In relation to the recent decision on interest rates, the report states that Egypt's central bank surprised the market by implementing an unexpected interest rate hike. This move has been positively embraced by investors as a signal that policymakers are returning to a more orthodox economic approach.
The sudden 100 basis point hike, raising the rates to 19.25 percent, took the majority of analysts, including Capital Economics, by surprise, as the consensus had anticipated rates to remain unchanged for a third consecutive meeting.
On August 3, the Monetary Policy Committee of the Central Bank of Egypt voted to raise interest rates by 1 percent. This led to a 100 basis points increase in the overnight deposit and lending rates, setting them at 19.25 percent, 20.25 percent, and 19.75 percent respectively. Additionally, the credit and discount rates saw a 100 basis point elevation to reach 19.75 percent.

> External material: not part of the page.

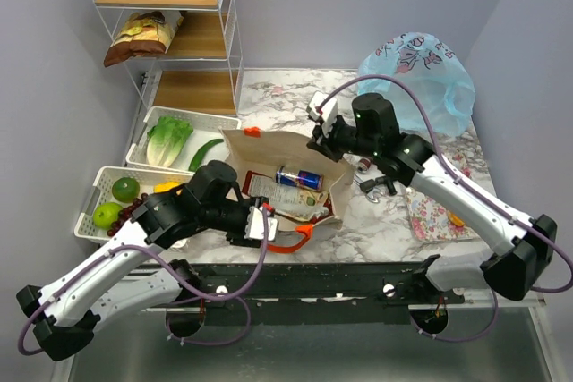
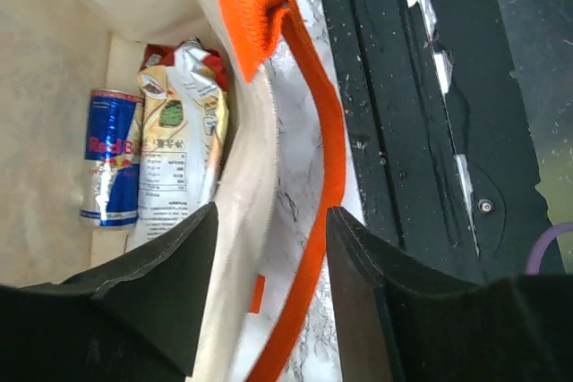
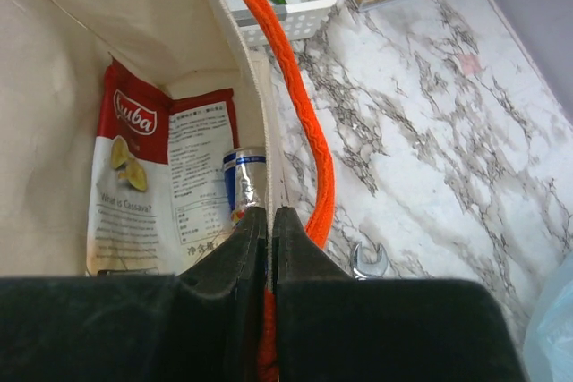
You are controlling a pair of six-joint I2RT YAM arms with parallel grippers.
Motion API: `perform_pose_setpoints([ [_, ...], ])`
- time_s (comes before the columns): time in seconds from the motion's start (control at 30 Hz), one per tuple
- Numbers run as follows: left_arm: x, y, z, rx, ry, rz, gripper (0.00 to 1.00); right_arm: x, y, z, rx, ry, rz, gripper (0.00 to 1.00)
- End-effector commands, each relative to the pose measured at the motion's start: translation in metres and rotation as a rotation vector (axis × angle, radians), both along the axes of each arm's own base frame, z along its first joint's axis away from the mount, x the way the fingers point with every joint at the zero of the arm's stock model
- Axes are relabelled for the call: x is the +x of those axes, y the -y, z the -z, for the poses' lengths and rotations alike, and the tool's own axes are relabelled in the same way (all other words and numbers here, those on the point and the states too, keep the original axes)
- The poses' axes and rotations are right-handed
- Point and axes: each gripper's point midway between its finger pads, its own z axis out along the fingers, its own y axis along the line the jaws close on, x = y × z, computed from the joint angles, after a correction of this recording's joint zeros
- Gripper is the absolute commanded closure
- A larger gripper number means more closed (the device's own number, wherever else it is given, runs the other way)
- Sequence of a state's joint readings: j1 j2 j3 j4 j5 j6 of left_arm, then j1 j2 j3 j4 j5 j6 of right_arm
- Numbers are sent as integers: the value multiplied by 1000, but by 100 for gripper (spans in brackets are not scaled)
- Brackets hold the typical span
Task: Untie the knot of the grocery bags and take out the mixed food
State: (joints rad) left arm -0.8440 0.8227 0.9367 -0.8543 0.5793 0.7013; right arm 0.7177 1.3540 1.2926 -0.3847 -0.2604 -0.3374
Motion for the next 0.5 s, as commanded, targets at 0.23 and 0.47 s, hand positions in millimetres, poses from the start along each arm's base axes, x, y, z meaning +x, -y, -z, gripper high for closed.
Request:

Capital Economics suggests that the central bank's decision was underpinned by the urgency to curb inflation, showcasing officials' heightened focus on combating rising inflation. The market reacted positively to this move, as Egypt's dollar bond spreads tightened by approximately 30 basis points since the announcement.
Yet, the report highlights the ongoing need for the central bank to take more measures to subdue inflation and regain the confidence of both investors and the International Monetary Fund (IMF).

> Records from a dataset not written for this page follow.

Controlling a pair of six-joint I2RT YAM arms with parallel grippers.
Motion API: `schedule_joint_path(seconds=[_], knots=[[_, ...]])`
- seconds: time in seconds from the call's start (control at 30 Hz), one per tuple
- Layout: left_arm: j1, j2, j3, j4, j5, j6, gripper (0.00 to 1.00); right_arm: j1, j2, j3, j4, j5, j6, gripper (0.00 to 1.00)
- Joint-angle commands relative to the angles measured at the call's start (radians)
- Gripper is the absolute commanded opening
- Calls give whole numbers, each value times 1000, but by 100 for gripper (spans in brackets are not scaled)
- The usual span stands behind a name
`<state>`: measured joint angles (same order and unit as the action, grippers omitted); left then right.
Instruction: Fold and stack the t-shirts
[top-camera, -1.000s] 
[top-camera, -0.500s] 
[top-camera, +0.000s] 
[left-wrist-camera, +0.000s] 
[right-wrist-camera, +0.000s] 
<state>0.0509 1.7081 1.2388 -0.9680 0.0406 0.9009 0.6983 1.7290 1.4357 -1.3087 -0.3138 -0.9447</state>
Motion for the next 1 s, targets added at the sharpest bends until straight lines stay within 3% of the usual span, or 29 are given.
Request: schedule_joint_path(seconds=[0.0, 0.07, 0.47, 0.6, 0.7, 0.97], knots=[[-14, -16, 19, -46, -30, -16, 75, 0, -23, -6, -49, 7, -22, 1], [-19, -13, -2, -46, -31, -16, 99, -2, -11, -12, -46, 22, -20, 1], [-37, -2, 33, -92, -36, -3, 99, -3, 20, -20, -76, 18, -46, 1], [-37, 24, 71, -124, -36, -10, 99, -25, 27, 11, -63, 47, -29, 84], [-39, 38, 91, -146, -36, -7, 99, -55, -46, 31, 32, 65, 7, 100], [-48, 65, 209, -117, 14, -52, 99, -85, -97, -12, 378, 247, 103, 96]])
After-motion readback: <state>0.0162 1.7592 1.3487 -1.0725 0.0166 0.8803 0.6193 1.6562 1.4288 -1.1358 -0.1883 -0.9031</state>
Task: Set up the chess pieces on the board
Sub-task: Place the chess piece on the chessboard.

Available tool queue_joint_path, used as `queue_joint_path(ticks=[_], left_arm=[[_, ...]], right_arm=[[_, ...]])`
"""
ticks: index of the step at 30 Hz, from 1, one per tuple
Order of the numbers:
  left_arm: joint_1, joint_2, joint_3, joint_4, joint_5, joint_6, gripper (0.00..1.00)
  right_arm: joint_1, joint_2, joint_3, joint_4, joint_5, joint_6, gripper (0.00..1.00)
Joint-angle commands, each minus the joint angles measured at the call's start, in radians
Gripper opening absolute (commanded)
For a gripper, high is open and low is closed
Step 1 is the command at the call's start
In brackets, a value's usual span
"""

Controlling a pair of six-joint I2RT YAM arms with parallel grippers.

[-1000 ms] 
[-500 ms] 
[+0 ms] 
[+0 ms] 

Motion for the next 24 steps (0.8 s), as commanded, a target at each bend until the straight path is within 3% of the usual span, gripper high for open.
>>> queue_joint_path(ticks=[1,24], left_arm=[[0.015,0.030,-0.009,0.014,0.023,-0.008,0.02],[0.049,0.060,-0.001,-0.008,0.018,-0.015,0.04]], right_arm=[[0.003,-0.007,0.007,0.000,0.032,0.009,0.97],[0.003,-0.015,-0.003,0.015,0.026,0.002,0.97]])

The report argues, "Policymakers have more work to do to reinforce their commitment to orthodoxy. The key test will be what happens to the pound. With the strain from FX shortages mounting, officials will need to move soon to devalue the currency and adopt a more flexible exchange rate. That will keep inflation elevated and we think the central bank will need to deliver further interest rate hikes. Failure to deliver would leave Egypt at risk of a messy balance of payments crisis and sovereign default."
Capital Economics anticipates an additional 200 basis points increase, reaching 21.25 percent, in interest rates by the year's end.

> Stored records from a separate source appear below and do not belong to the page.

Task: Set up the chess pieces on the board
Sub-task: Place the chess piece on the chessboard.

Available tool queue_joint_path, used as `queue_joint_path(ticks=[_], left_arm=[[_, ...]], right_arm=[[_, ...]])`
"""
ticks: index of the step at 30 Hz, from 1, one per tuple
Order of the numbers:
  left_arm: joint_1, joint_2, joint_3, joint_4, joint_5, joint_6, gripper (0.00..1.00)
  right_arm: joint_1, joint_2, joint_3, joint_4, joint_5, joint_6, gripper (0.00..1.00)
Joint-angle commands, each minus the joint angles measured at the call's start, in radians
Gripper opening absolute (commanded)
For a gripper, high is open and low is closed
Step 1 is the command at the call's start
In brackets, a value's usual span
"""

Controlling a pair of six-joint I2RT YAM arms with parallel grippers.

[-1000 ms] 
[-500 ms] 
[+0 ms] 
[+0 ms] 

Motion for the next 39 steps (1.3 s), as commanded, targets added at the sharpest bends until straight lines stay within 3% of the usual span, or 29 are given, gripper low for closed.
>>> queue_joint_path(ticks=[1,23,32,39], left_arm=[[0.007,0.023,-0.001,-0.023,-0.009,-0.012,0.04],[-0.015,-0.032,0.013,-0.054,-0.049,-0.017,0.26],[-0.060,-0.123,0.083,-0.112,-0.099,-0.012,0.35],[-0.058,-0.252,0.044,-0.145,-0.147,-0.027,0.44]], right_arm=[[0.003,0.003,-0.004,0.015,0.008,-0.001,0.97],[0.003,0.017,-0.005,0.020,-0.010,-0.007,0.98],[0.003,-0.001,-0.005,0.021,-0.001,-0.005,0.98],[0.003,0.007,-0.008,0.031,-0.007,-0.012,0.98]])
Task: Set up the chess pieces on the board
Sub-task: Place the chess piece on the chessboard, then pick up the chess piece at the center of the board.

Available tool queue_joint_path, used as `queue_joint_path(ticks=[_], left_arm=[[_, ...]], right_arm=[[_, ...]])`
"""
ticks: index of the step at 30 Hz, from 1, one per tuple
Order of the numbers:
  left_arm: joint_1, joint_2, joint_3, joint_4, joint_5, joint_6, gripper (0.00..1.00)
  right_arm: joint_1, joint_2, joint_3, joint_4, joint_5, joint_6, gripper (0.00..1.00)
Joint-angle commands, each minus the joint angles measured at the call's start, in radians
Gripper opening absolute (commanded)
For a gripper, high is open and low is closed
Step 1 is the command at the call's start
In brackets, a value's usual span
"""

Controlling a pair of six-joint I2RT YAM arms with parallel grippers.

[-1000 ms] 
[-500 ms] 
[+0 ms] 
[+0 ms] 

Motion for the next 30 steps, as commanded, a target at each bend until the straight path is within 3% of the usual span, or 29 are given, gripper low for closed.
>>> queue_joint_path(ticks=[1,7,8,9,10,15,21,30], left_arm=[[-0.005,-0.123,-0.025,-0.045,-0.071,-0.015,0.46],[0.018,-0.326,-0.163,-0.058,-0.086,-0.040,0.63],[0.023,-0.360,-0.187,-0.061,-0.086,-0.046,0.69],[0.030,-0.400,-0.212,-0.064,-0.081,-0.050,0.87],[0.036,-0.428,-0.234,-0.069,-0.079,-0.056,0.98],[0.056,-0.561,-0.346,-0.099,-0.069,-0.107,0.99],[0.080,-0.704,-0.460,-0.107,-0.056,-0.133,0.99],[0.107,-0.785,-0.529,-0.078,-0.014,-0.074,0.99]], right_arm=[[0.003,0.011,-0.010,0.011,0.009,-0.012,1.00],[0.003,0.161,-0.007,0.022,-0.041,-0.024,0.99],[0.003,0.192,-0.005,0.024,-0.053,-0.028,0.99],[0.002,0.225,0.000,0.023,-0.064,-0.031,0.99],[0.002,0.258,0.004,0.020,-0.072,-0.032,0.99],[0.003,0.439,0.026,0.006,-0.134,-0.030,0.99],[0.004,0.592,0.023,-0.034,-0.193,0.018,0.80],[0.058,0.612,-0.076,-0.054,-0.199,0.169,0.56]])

As for inflation, the Central Agency for Public Mobilization and Statistics (CAPMAS) disclosed earlier in August that the annual inflation rate surged to 38.2 percent in July 2023, marking a substantial rise from 14.6 percent in July 2022.
CAPMAS reported that Egypt's consumer price index reached 181.1 points in July 2023, registering a 2 percent uptick compared to June 2023.
Additionally, CAPMAS data revealed a decline in the monthly inflation rate, receding from 2.1 percent in June to 1.9 percent in July. Urban consumer price inflation for Egypt rose to 36.5 percent year-on-year in July, up from 35.7 percent in June.
Furthermore, Egypt's core inflation rate, which eliminates certain volatile categories, was reported by the Central Bank of Egypt (CBE) to be 40.7 percent in July 2023, slightly down from 41 percent in June 2023.
CBE data also indicated that Egypt's core Consumer Price Index (CPI) recorded a monthly growth rate of 1.3 percent in July 2023, a decrease from the 1.5 percent of the previous year, and the 1.7 percent of July 2022.